IN LIBANO E MALESIA SI ACCENDE LA PROTESTA MA NON PARLIAMO DI PRIMAVERA

- @dafrattini di Davide Frattini

L’aria irrespirab­ile del Libano soffocato dalla corruzione, dai governi che non funzionano e dalle colline di spazzatura accumulate agli incroci. La folata di ossigeno pompata dai giovani che protestano. La genialità di un hashtag — #youstink — che denuncia la puzza d’immondizia e quella di un sistema ormai disfunzion­ale. I commentato­ri e gli ottimisti (o i commentato­ri ottimisti) ritornano a parlare di «primavera araba», sognano che le manifestaz­ioni a Beirut, come le pulizie stagionali, rassettino e riassettin­o un Medio Oriente ormai affondato nel caos dopo la speranza delle rivoluzion­i.

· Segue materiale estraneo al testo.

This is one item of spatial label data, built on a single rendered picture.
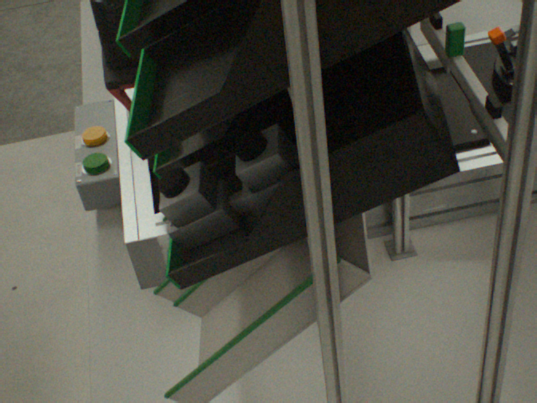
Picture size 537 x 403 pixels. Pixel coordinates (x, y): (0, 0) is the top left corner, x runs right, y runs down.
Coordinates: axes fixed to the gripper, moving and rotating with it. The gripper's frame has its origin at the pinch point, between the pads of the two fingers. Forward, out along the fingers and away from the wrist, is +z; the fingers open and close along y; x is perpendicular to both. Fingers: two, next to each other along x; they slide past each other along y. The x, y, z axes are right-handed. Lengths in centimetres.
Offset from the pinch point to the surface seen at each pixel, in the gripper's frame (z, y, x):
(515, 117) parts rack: -30, -54, -31
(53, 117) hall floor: 105, 158, 40
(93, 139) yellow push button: 8.5, 7.0, 8.3
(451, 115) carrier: 7.0, -5.5, -46.7
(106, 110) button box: 9.6, 15.9, 6.1
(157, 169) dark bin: -15.2, -32.9, -2.5
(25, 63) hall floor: 105, 200, 52
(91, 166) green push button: 8.6, 0.3, 8.9
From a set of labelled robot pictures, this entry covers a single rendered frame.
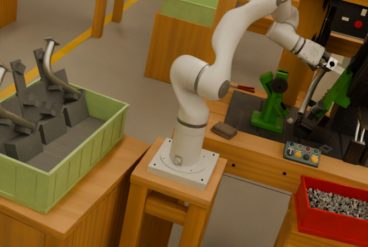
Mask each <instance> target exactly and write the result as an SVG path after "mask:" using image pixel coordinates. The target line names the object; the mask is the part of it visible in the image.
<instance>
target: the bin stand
mask: <svg viewBox="0 0 368 247"><path fill-rule="evenodd" d="M294 194H295V193H292V195H291V198H290V200H289V203H288V209H287V212H286V215H285V217H284V220H283V223H282V225H281V228H280V230H279V233H278V236H277V238H276V241H275V243H274V246H273V247H362V246H357V245H353V244H348V243H344V242H339V241H336V240H331V239H327V238H322V237H317V236H314V235H310V234H305V233H301V232H299V231H298V223H297V216H296V209H295V202H294V199H295V197H294Z"/></svg>
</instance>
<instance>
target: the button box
mask: <svg viewBox="0 0 368 247"><path fill-rule="evenodd" d="M290 143H291V141H287V142H286V144H285V146H284V152H283V158H285V159H289V160H293V161H295V162H299V163H302V164H306V165H310V166H313V167H316V168H318V166H319V160H320V155H321V150H318V149H317V150H318V153H314V150H315V148H311V147H309V148H310V151H306V147H308V146H304V145H302V148H301V149H299V148H298V147H297V146H298V145H300V144H298V143H294V142H293V143H294V146H290ZM289 149H291V150H293V152H294V153H293V155H291V156H290V155H288V153H287V151H288V150H289ZM296 152H300V153H301V156H300V157H296ZM305 154H308V155H309V159H308V160H305V159H304V157H303V156H304V155H305ZM313 156H316V157H318V161H317V162H316V163H313V162H312V161H311V158H312V157H313Z"/></svg>
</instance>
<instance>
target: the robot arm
mask: <svg viewBox="0 0 368 247"><path fill-rule="evenodd" d="M245 1H248V2H249V3H247V4H245V5H243V6H241V7H237V8H234V9H231V10H229V11H228V12H227V13H225V14H224V16H223V17H222V19H221V20H220V22H219V24H218V25H217V27H216V29H215V31H214V33H213V36H212V41H211V43H212V48H213V50H214V52H215V55H216V60H215V62H214V64H213V65H211V64H209V63H207V62H205V61H203V60H201V59H198V58H196V57H194V56H190V55H182V56H179V57H178V58H177V59H176V60H175V61H174V62H173V64H172V66H171V69H170V80H171V85H172V88H173V90H174V93H175V95H176V98H177V100H178V103H179V109H178V113H177V118H176V124H175V129H174V134H173V138H172V143H171V145H170V146H167V147H165V148H164V149H163V150H162V151H161V154H160V159H161V161H162V163H163V164H164V165H165V166H166V167H168V168H169V169H171V170H173V171H176V172H178V173H183V174H195V173H199V172H201V171H203V170H204V169H205V168H206V166H207V163H208V160H207V158H206V156H205V154H204V153H203V152H201V150H202V145H203V141H204V136H205V132H206V127H207V124H208V120H209V113H210V111H209V108H208V106H207V104H206V103H205V101H204V100H203V98H205V99H207V100H210V101H218V100H221V99H222V98H223V97H225V95H226V94H227V93H228V90H229V87H230V83H231V67H232V59H233V55H234V52H235V49H236V47H237V45H238V43H239V41H240V40H241V38H242V36H243V34H244V33H245V31H246V29H247V28H248V27H249V26H250V25H251V24H252V23H253V22H255V21H256V20H258V19H260V18H263V17H265V16H267V15H269V14H271V16H272V18H273V20H274V21H275V22H274V23H272V24H271V26H270V27H269V29H268V31H267V33H266V37H267V38H269V39H270V40H272V41H274V42H275V43H276V44H278V45H280V46H281V47H283V48H285V49H286V50H288V51H289V52H291V53H293V54H294V53H295V54H296V56H297V57H298V58H299V59H300V60H301V61H302V62H304V63H305V64H306V65H308V66H309V67H310V68H311V70H312V71H315V70H317V69H319V68H322V69H323V70H325V71H326V72H330V71H331V70H330V69H328V68H326V65H323V64H322V63H321V62H320V59H321V58H322V59H324V60H325V61H326V62H328V60H329V56H328V55H327V52H326V47H322V46H321V45H319V44H318V43H316V42H313V41H311V40H308V39H305V40H304V38H303V37H301V36H300V35H298V34H297V33H296V32H295V31H296V29H297V27H298V22H299V14H298V9H297V8H296V7H294V6H292V5H291V0H245ZM314 66H316V67H314Z"/></svg>
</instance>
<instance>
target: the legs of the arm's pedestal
mask: <svg viewBox="0 0 368 247"><path fill-rule="evenodd" d="M219 184H220V183H219ZM218 188H219V185H218V187H217V190H218ZM217 190H216V192H215V195H214V197H213V199H212V202H211V204H210V207H209V209H205V208H202V207H199V206H197V205H194V204H191V203H190V204H189V207H188V206H185V205H182V204H179V203H176V202H173V201H171V200H168V199H165V198H162V197H161V195H162V193H160V192H157V191H154V190H152V189H149V188H146V187H143V186H140V185H137V184H134V183H132V182H131V185H130V190H129V196H128V201H127V205H126V211H125V216H124V222H123V227H122V233H121V237H120V242H119V247H150V242H151V238H152V233H153V229H154V224H155V221H156V217H159V218H161V219H164V220H167V221H170V222H173V223H176V224H178V225H181V226H183V230H182V234H181V238H180V242H179V246H178V247H201V245H202V242H203V239H204V235H205V231H206V228H207V225H208V222H209V218H210V215H211V211H212V207H213V204H214V201H215V198H216V194H217Z"/></svg>
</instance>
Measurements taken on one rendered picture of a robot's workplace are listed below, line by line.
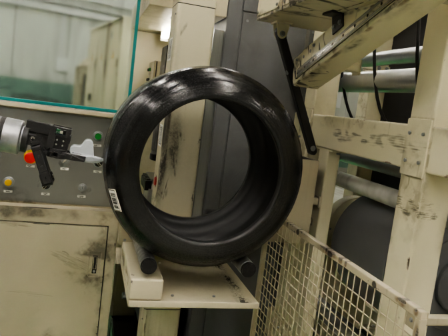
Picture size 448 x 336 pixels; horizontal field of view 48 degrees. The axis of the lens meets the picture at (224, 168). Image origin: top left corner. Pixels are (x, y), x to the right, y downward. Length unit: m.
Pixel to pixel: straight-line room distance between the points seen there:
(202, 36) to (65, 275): 1.01
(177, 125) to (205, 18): 0.36
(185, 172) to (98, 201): 0.43
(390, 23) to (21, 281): 1.52
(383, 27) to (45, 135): 0.90
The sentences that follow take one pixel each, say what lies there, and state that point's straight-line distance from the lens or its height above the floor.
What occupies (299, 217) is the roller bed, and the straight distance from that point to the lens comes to 1.80.
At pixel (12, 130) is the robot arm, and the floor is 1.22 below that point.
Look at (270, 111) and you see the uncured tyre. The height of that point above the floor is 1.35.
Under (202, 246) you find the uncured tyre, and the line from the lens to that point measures 1.38.
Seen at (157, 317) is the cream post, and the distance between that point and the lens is 1.85.
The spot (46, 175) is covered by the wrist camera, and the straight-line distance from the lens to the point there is 1.41.
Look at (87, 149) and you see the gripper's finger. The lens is 1.39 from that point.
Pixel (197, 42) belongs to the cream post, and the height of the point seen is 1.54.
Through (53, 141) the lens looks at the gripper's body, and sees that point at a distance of 1.38.
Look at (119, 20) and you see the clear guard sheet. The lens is 1.96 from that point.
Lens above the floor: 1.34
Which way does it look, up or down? 7 degrees down
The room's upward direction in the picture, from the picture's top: 7 degrees clockwise
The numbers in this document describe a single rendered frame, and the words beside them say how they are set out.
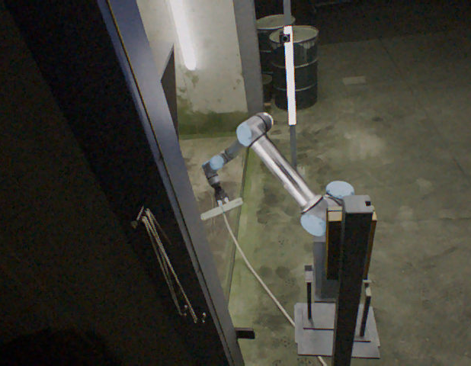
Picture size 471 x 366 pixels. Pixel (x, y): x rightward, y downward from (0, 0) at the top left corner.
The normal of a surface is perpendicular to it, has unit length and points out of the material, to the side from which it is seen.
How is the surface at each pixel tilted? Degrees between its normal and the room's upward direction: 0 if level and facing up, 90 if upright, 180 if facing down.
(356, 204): 0
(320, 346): 0
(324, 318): 0
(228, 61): 90
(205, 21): 90
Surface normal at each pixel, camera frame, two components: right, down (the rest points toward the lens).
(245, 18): -0.11, 0.65
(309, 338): -0.15, -0.76
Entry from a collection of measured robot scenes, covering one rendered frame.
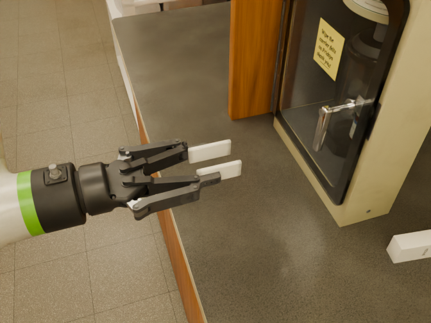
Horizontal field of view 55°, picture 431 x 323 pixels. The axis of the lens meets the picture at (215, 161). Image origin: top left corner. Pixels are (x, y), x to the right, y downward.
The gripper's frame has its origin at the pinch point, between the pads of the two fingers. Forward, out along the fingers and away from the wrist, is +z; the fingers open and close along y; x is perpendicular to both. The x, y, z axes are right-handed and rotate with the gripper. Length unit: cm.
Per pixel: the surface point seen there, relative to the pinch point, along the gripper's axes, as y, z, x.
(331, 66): 7.0, 22.2, -8.7
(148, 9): 150, 16, 48
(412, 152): -5.9, 33.2, 2.3
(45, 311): 46, -54, 116
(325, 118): -1.1, 17.5, -5.2
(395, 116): -5.7, 26.2, -7.2
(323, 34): 11.0, 22.2, -12.1
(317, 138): -0.8, 17.2, -0.9
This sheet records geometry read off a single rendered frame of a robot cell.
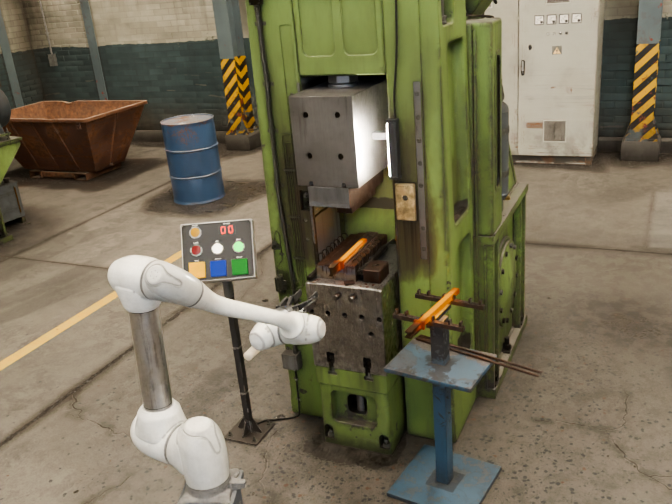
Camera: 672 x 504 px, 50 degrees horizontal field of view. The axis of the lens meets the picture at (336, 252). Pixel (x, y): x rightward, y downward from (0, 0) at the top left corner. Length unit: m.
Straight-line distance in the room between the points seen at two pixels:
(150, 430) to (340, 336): 1.14
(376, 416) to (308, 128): 1.45
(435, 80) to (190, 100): 8.15
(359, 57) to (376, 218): 0.92
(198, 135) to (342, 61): 4.73
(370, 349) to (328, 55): 1.34
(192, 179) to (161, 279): 5.66
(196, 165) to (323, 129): 4.80
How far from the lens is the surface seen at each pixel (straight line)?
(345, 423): 3.68
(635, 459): 3.78
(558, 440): 3.83
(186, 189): 7.93
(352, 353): 3.42
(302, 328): 2.60
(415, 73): 3.07
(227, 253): 3.39
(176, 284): 2.29
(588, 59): 8.19
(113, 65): 11.74
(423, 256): 3.29
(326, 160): 3.15
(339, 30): 3.17
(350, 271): 3.29
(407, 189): 3.18
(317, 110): 3.11
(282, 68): 3.32
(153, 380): 2.56
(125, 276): 2.40
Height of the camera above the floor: 2.26
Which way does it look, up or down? 22 degrees down
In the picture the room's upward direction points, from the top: 5 degrees counter-clockwise
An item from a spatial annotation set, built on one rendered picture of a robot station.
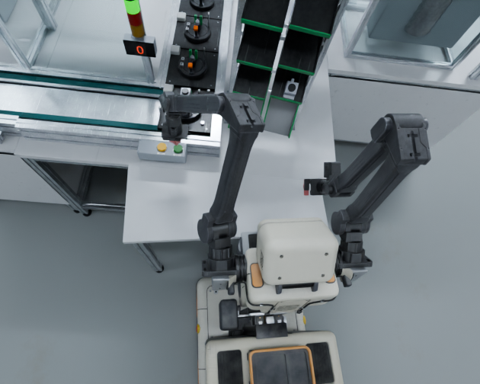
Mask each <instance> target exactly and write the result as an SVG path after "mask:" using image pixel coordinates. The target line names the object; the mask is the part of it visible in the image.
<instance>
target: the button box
mask: <svg viewBox="0 0 480 384"><path fill-rule="evenodd" d="M161 142H162V141H154V140H145V139H140V140H139V145H138V149H137V154H138V156H139V159H146V160H155V161H164V162H180V163H186V160H187V144H186V143H178V144H179V145H181V146H182V147H183V150H182V152H180V153H176V152H175V151H174V146H175V144H174V143H172V142H163V143H164V144H166V146H167V149H166V150H165V151H164V152H160V151H159V150H158V148H157V146H158V144H159V143H161Z"/></svg>
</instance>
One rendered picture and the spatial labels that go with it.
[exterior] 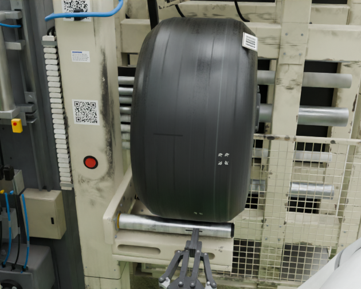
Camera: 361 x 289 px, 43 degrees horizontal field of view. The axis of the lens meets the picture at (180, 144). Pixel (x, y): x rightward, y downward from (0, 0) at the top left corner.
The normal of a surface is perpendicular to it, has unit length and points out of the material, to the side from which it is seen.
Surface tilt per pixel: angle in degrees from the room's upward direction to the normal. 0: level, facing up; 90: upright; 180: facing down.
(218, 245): 0
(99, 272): 90
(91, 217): 90
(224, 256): 90
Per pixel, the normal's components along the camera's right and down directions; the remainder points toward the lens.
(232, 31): 0.23, -0.71
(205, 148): -0.14, 0.28
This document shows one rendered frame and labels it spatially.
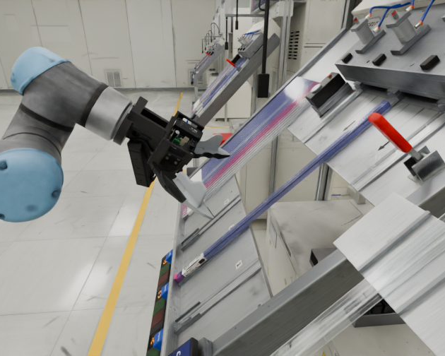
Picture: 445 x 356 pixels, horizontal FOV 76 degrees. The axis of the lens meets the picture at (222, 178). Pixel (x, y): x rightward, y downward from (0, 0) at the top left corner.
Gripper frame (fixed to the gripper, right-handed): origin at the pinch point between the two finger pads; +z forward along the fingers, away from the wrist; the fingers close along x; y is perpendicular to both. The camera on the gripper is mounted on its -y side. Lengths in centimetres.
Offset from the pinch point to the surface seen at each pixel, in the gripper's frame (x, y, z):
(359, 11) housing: 43, 26, 11
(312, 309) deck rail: -19.9, 11.7, 11.2
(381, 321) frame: -10.1, -0.7, 43.6
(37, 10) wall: 678, -549, -406
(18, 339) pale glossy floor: -24, -130, -20
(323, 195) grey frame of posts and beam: 41, -24, 53
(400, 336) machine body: -12.2, 0.9, 46.9
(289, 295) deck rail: -19.4, 11.6, 7.6
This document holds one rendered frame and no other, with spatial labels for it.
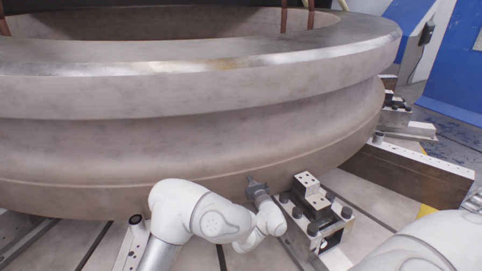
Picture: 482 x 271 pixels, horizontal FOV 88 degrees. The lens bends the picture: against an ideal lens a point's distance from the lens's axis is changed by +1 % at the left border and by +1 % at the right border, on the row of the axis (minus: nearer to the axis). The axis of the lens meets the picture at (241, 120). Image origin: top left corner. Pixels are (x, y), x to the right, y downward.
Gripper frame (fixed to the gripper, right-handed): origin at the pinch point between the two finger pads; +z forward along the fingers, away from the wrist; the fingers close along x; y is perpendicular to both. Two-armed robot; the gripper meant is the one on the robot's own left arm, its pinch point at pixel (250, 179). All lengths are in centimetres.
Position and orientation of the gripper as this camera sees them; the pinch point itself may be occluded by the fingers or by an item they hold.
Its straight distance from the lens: 150.6
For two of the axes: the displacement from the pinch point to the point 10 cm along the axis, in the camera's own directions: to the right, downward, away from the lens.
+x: -9.4, 1.6, -3.0
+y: 0.0, -8.8, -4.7
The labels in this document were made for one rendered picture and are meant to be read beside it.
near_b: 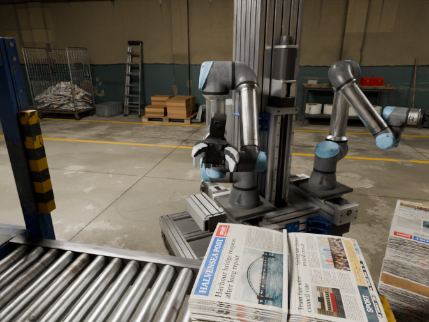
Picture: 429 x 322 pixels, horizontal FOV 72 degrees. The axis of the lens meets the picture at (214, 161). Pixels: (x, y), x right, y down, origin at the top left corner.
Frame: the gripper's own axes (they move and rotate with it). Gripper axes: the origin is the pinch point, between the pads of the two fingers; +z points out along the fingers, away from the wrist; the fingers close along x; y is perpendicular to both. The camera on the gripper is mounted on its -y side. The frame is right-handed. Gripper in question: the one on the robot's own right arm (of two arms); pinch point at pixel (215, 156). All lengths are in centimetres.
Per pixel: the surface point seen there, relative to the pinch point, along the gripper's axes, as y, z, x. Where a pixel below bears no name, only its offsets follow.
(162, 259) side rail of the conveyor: 45.9, -14.9, 13.0
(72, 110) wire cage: 147, -644, 341
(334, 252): 16.2, 12.0, -31.6
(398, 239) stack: 32, -26, -75
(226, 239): 19.8, 7.4, -5.6
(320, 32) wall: -108, -662, -216
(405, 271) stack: 45, -24, -81
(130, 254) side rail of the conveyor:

In Egitto è finita con i militari al potere e le organizzaz­ioni per i diritti umani che accusano Abdel Fattah Al Sisi, il generale diventato presidente, di aver superato la macchina dell’oppression­e instaurata da Hosni Mubarak. La Libia è diventata l’approdo e la base d’attacco dello Stato Islamico sul Mediterran­eo. Dopo 250 mila morti e il Paese devastato dalle macerie, sembra impossibil­e ricordare che anche in Siria — nelle prime settimane di rivolta disarmata — i maestri di scuola, gli impiegati, i genitori che chiedevano di rivedere i figli scomparsi nelle celle della tortura gridavano gli stessi slogan urlati dalle altre «primavere». Sono le frasi che adesso ripetono i ragazzi del Libano — dove i quindici di guerra civile rendono tutti guardinghi verso i sommovimen­ti politici — e le migliaia di manifestan­ti riuniti a Kuala Lumpur in Malesia. Le richieste di riforme sono riassunte in una parola: «Basta». Basta con il malgoverno, gli abusi, le diseguagli­anze. Questa volta per scendere in strada devono superare non soltanto la paura dei manganelli di regime ma pure quella che alla fine vada tutto male e che anche da questa primavera sbocci solo la repression­e.